Since the pace of biochemical reactions is not so quick in absence of enzymes, thus, the enzymes can be considered as catalysts that speed up the reactions such that the time can be shortened from years to seconds.
Next to catalytic properties, enzymes have also the property to increase the pace of reaction without influencing the chemical equilibrium, hence, the final energy of products is not changed, though the activation energy is reduced for he purpose of increase the rate of reaction.
Hence, the enzymes are catalysts that speed up the rate of reaction by mean of reduction of activation energy and preservation of chemical equilibrium of reactants and products.
Enzymes increase the rate of biochemical reactions that are favored by thermodynamics. Without them, the biochemical reactions of life would be too slow to sustain complex life.
Enzymes are protein molecules which act as biological catalsts ie they speed up the rate of chemical reactions in cells without being used up in the reaction.
There are two types of enzyme controlled reactions:
Degradation (catabolic) when an enzyme breaks down large molecules into smaller ones eg. digestion.
Synthesis (anabolic) when the enzyme builds up larger molecules from smaller ones. eg photosynthesis or protein synthesis.

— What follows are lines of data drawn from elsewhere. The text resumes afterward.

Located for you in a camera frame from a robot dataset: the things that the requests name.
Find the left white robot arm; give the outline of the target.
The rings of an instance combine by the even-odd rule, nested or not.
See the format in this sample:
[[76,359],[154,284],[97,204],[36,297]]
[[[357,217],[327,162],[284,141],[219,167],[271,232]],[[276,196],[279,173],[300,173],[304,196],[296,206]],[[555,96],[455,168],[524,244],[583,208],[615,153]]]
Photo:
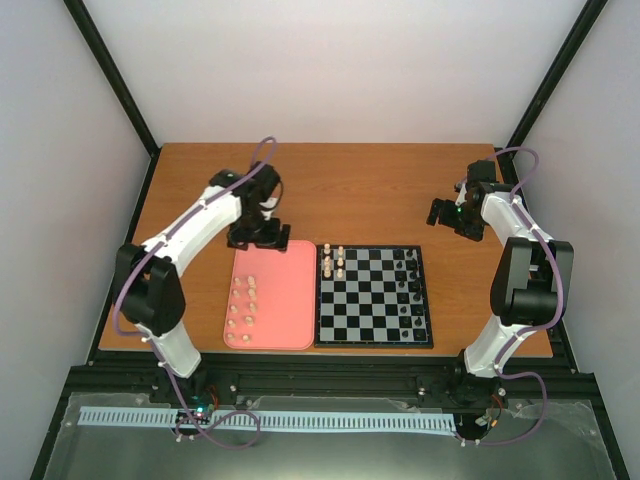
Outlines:
[[218,234],[227,245],[284,252],[291,227],[273,216],[271,195],[281,184],[263,162],[247,174],[218,172],[200,197],[168,227],[140,245],[126,243],[116,253],[113,319],[120,315],[158,353],[160,366],[175,375],[172,388],[186,402],[201,400],[208,378],[197,370],[201,355],[184,326],[186,299],[181,277]]

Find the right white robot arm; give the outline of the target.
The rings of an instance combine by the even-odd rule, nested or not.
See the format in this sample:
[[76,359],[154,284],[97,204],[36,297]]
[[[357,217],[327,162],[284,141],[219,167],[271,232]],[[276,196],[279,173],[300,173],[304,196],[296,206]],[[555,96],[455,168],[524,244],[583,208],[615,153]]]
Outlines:
[[505,364],[524,341],[563,317],[574,249],[534,221],[515,187],[498,181],[490,159],[469,164],[455,190],[455,200],[433,200],[427,224],[473,241],[491,228],[503,247],[490,288],[491,316],[460,352],[445,386],[453,402],[467,406],[495,394]]

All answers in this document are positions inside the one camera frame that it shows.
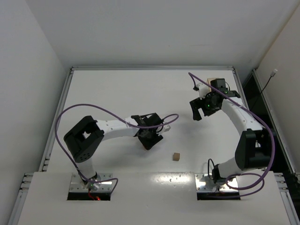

Enzymes are specific, which means each enzyme only catalyses one reaction. This is because the enzyme molecule is folded in a paticular shape with a portion called an active site to which only the correct substrate molecule can attach, much like a key in a lock.
E= Enzyme , S = Substrate, ES = Enzyme /Substrate complex , P = Product(s)
E + S ---> ES ---> P + Unaltered E
Like all proteins, enzyme action is determined by their shape. Extremes of temperature and pH distorts the shape and the substrate can no longer fit in the active site, so the enzyme will no longer work, it is said to be denatured. This is a permanent change. The Temperature that an enzyme works best is called the Optimum eg 37oC for human enzymes.